Tem início hoje, no Vaticano, um encontro inédito entre os presidentes das conferências episcopais de todo o mundo, que vai juntar 190 participantes para debater o tema da proteção de menores na igreja. Aos 114 presidentes, junta-se o Papa Francisco, representantes das ordens religiosas e outros especialistas e membros do clero que vão, em conjunto, refletir sobre esta problemática e encontrar forma de «transformar a Igreja no espaço seguro que ela deve ser», conforme disse D. Charles Scicluna, um dos membros da organização, na
conferência de imprensa que serviu para lançar o tema.
Os três dias vão ser dedicados a temas diferentes. Por ordem – Responsabilidade, Responsabilização (prestação de contas) e Transparência – cada um destes temas será abordado em cada dia sempre com a mesma metodologia: depois da oração da manhã, haverá discursos de especialistas ou membros do clero, possibilidade de perguntas da parte dos participantes, trabalho em grupos linguísticos (o português, ao contrário do Sínodo dos Jovens, não será uma das línguas), plenário com as conclusões desses trabalhos e uma oração final, à tarde, na qual dará testemunho uma vítima de abuso sexual.
A importância dos testemunhos das vítimas de abuso sexual tem sido um enfoque importante do Papa. Antes do encontro, pediu a todos os presidentes das conferências episcopais que escutassem as vítimas nos seus países antes do encontro, o
que foi feito por D. Manuel Clemente, presidente da Conferência Episcopal Portuguesa (CEP), bem como por muitos outros.
Posto isto, o encontro iniciará com um vídeo em que darão o seu testemunho cinco vítimas de abusos sexuais, e todos os dias os bispos irão escutar testemunhos de vítimas de abusos em todo o mundo na oração ao final da tarde. No sábado haverá uma celebração penitencial na qual tomarão parte todos os participantes e onde se irão ouvir mais testemunhos de abusos.

Em termos de oradores e participantes, sente-se a falta de mulheres. Dos 10 oradores, apenas três serão mulheres, e o próprio Cardeal Cupich concordou, na conferência de imprensa que apresentou o encontro, que reconheceu que «as pessoas que mais me ajudaram nestes casos foram mulheres, e gostava que estivessem mais mulheres» presentes. «Teremos três mulheres fortes a falar, e encontrámos vítimas masculinas e femininas, mas precisamos de fazer mais, a voz das mulheres é muito importante», reconheceu, embora, na verdade, a ausência continue a ser notada.
O Papa Francisco estará presente em todos os momentos dos trabalhos.
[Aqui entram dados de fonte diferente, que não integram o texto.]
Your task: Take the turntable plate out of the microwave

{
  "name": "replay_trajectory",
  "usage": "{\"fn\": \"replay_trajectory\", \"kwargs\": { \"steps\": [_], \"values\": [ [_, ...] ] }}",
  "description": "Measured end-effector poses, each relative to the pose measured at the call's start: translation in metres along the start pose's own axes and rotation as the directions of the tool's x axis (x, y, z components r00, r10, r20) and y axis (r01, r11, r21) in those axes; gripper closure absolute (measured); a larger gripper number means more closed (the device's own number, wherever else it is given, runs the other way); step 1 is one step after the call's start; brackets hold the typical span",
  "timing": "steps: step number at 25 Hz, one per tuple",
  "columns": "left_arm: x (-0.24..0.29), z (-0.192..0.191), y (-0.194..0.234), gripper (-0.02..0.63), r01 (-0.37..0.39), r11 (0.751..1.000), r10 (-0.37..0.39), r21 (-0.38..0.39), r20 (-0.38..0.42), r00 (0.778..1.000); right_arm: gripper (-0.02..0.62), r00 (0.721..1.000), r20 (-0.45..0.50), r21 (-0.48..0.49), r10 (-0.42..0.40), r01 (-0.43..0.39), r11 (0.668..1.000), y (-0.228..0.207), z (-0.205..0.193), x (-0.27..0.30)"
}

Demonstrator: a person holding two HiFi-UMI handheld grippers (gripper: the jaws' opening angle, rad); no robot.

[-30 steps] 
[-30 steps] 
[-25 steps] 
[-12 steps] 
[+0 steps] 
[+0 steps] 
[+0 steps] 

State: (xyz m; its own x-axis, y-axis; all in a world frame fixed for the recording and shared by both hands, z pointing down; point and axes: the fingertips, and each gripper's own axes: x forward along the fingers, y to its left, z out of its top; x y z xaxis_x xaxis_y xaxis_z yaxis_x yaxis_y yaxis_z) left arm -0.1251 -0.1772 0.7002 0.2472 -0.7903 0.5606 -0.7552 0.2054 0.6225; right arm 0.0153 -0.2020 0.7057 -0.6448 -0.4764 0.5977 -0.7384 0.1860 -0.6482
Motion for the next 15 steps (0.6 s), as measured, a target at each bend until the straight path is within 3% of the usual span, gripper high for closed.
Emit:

No início, fará uma pequena introdução, e no final da missa de domingo, que não será presidida por ele, fará um discurso aos participantes que encerrará o encontro. Esse será o discurso que marcará o que sair destes dias de trabalho.
A comissão organizadora, explicou D. Charles Scicluna, começará «logo a seguir» ao encontro a trabalhar com as conclusões, sugestões e boas práticas trazidas pelos bispos para compilar, sistematizar e depois publicar tudo o que for relevante.
A vontade de transparência do Vaticano tem sido muito enfatizada. De tal forma que foi criado um site especificamente dedicado ao encontro –
www.pbc2019.org – no qual se poderão encontrar todas as intervenções dos oradores, uma contextualização de tudo o que a Igreja tem feito para combater este problema dos abusos, toda a legislação existente e muitos mais coisas sobre o assunto.
Lá podem encontrar-se informações sobre vários países que já têm regulamentação para lidar com esta problemática, e mais devem ser acrescentados, entretanto. Portugal não faz ainda parte desta lista, mas já tem, desde 2012, regulamentação para «o procedimento a adotar em caso de conhecimento de factos que indiciem ou evidenciem situações configuráveis como abuso sexual de menores», conforme se pode ler no
documento elaborado pela CEP.
À margem do encontro, a Comissão organizadora recebeu ontem de manhã em audiência privada «um grupo de representantes de vítimas de abuso por parte de membros do clero», declarou ao final do dia o diretor interino da Sala de Imprensa da Santa Sé, Alessandro Gisotti. «Estavam presentes 12 pessoas, homens e mulheres, de diferentes áreas do mundo e pertencentes a diversas organizações. O encontro durou pouco mais de duas horas. Os membros da Comissão estão muito gratos às vítimas que participaram do encontro pela sinceridade, profundidade e força dos seus testemunhos, que certamente os ajudará a entender sempre melhor a gravidade e a urgência dos problemas que serão enfrentados durante o Encontro», disse Alessandro Gisotti, citado pelo site Vatican News.
A Família Cristã está a acompanhar todos os trabalhos do encontro a partir do Vaticano, com uma equipa de reportagem em parceria com a Agência Ecclesia, a revista Flor de Lis, Jornal Voz da Verdade, a Rádio Renascença e a SIC.